SUPPLIED DATA START

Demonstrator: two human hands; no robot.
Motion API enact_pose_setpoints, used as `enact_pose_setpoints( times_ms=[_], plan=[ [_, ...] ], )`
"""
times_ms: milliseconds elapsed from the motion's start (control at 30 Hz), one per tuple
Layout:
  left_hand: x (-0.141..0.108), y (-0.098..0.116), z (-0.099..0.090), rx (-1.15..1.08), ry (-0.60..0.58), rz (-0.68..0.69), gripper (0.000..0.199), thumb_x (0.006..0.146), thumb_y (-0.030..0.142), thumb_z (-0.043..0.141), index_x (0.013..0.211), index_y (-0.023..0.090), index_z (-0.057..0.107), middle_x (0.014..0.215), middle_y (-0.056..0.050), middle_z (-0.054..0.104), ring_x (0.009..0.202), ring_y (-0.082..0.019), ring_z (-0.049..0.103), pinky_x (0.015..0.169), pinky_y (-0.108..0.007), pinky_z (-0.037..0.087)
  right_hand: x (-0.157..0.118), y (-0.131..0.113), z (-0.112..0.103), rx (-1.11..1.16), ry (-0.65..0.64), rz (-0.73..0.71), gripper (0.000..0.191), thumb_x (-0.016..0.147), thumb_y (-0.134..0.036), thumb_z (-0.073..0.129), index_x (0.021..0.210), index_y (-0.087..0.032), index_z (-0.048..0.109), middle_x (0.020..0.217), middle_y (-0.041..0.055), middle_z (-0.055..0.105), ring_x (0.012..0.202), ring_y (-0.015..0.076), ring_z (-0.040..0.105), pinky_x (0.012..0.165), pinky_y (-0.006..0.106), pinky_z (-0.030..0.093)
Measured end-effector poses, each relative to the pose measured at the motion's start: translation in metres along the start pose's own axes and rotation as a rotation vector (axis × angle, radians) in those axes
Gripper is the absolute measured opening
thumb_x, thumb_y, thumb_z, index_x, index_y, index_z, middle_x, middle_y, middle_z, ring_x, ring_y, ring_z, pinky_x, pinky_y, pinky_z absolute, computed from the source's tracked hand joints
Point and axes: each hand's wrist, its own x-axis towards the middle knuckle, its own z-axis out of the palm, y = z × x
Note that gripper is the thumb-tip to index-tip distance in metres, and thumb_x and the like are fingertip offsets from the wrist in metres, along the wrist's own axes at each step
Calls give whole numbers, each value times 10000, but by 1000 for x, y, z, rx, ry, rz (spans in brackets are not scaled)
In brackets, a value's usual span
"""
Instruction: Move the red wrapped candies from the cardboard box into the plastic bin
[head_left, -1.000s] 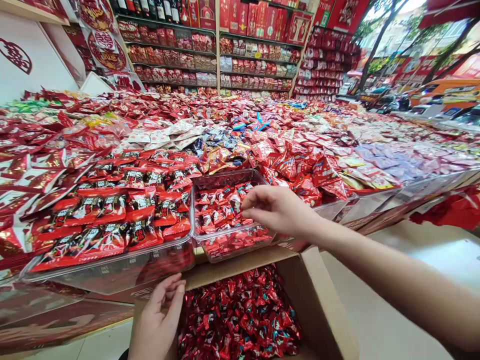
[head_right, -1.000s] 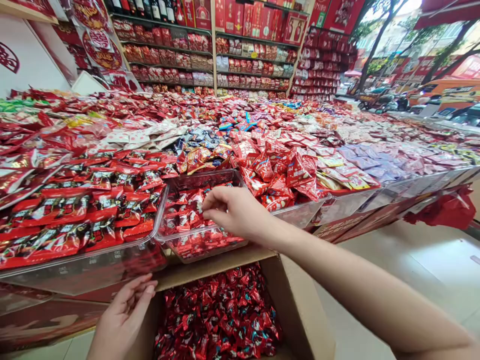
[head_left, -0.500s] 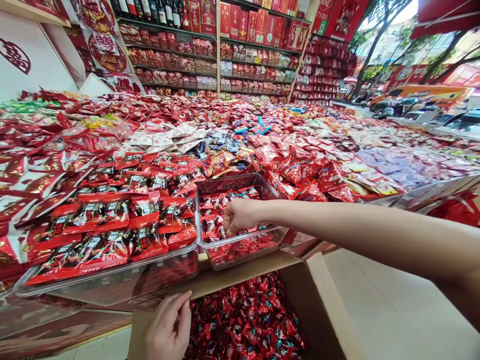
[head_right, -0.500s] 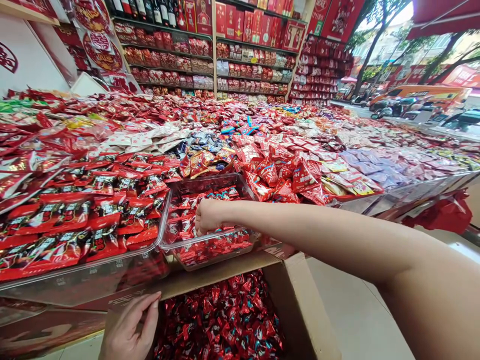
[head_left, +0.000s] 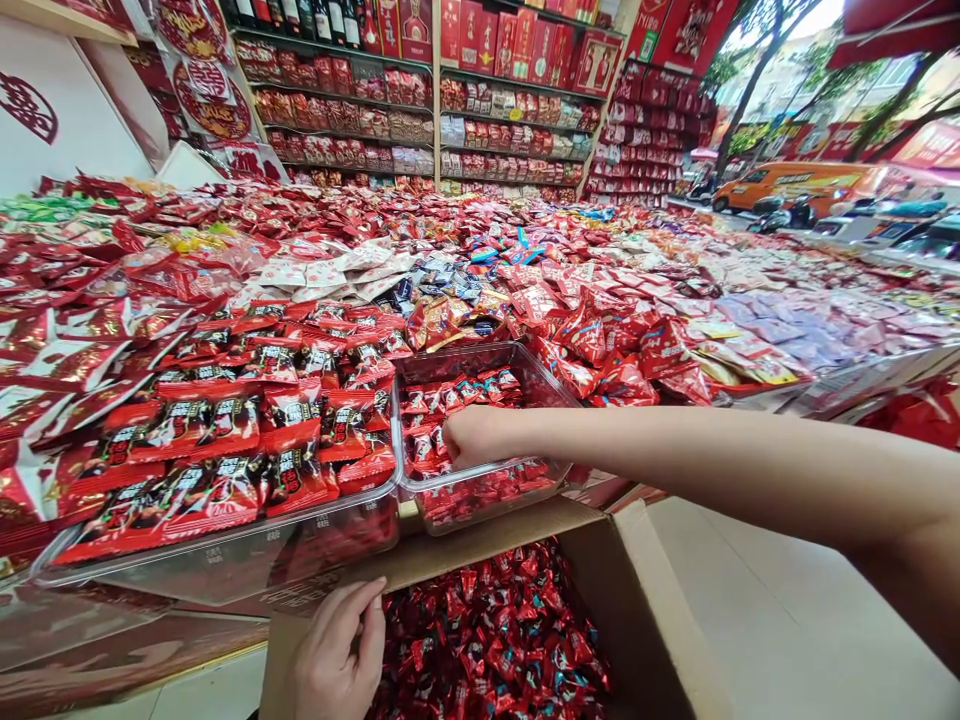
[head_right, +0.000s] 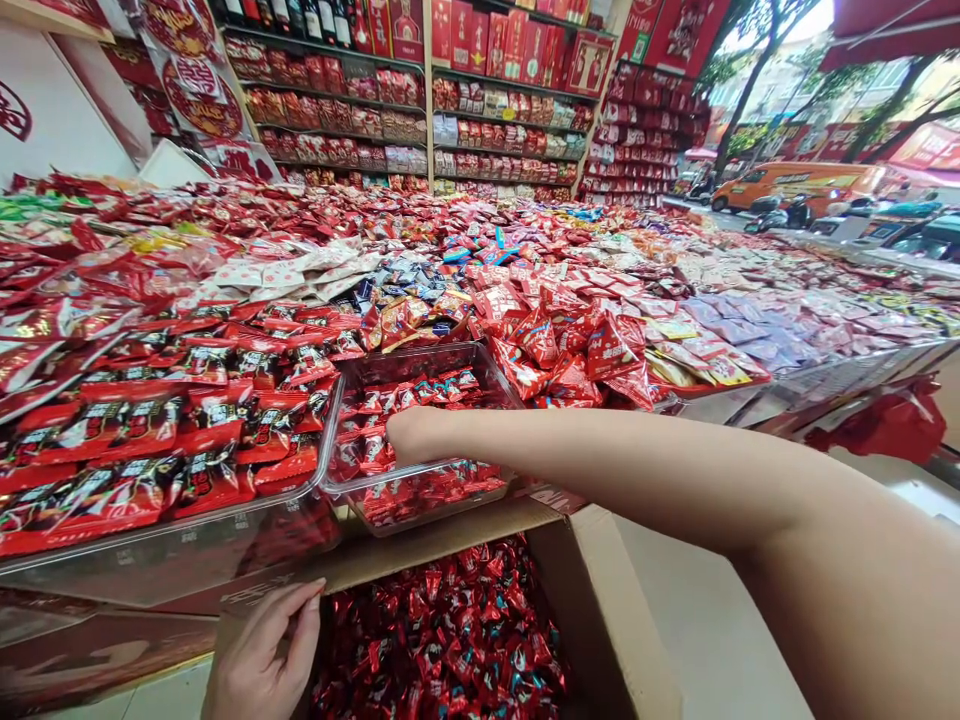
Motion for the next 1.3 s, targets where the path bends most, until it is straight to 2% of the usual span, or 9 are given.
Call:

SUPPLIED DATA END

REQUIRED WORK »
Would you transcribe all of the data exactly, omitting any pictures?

OUTPUT FOR THIS TASK »
Demonstrator: two human hands; no robot.
Motion API enact_pose_setpoints, used as `enact_pose_setpoints( times_ms=[_], plan=[ [_, ...] ], )`
"""
times_ms: milliseconds elapsed from the motion's start (control at 30 Hz), one per tuple
Layout:
  left_hand: x (-0.141..0.108), y (-0.098..0.116), z (-0.099..0.090), rx (-1.15..1.08), ry (-0.60..0.58), rz (-0.68..0.69), gripper (0.000..0.199), thumb_x (0.006..0.146), thumb_y (-0.030..0.142), thumb_z (-0.043..0.141), index_x (0.013..0.211), index_y (-0.023..0.090), index_z (-0.057..0.107), middle_x (0.014..0.215), middle_y (-0.056..0.050), middle_z (-0.054..0.104), ring_x (0.009..0.202), ring_y (-0.082..0.019), ring_z (-0.049..0.103), pinky_x (0.015..0.169), pinky_y (-0.108..0.007), pinky_z (-0.037..0.087)
  right_hand: x (-0.157..0.118), y (-0.131..0.113), z (-0.112..0.103), rx (-1.11..1.16), ry (-0.65..0.64), rz (-0.73..0.71), gripper (0.000..0.191), thumb_x (-0.016..0.147), thumb_y (-0.134..0.036), thumb_z (-0.073..0.129), index_x (0.021..0.210), index_y (-0.087..0.032), index_z (-0.048..0.109), middle_x (0.020..0.217), middle_y (-0.041..0.055), middle_z (-0.055..0.105), ring_x (0.012..0.202), ring_y (-0.015..0.076), ring_z (-0.040..0.105), pinky_x (0.012..0.165), pinky_y (-0.006..0.106), pinky_z (-0.030..0.093)
Measured end-effector poses, each relative to the pose measured at the motion's start: translation in metres along the start pose's own axes and rotation as a rotation vector (axis × angle, radians) in those axes
Gripper is the absolute measured opening
thumb_x, thumb_y, thumb_z, index_x, index_y, index_z, middle_x, middle_y, middle_z, ring_x, ring_y, ring_z, pinky_x, pinky_y, pinky_z absolute, computed from the source's tracked hand joints
Point and axes: each hand's wrist, its own x-axis towards the middle knuckle, its own z-axis out of the palm, y = z × x
Note that gripper is the thumb-tip to index-tip distance in metres, and thumb_x and the like are fingertip offsets from the wrist in metres, along the wrist's own axes at each step
Calls give whole numbers, each value times 10000, but by 1000 for x, y, z, rx, ry, rz (spans in brackets are not scaled)
In brackets, a value's usual span
"""
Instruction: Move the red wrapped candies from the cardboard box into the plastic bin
[head_left, -1.000s] 
[head_right, -1.000s] 
[head_left, -0.500s] 
[head_right, -0.500s] 
[head_left, +0.000s] 
[head_right, +0.000s] 
Motion for the next 1.3 s, targets where the path bends most, until it is straight to 2% of the usual span, or 9 are given.
Call:

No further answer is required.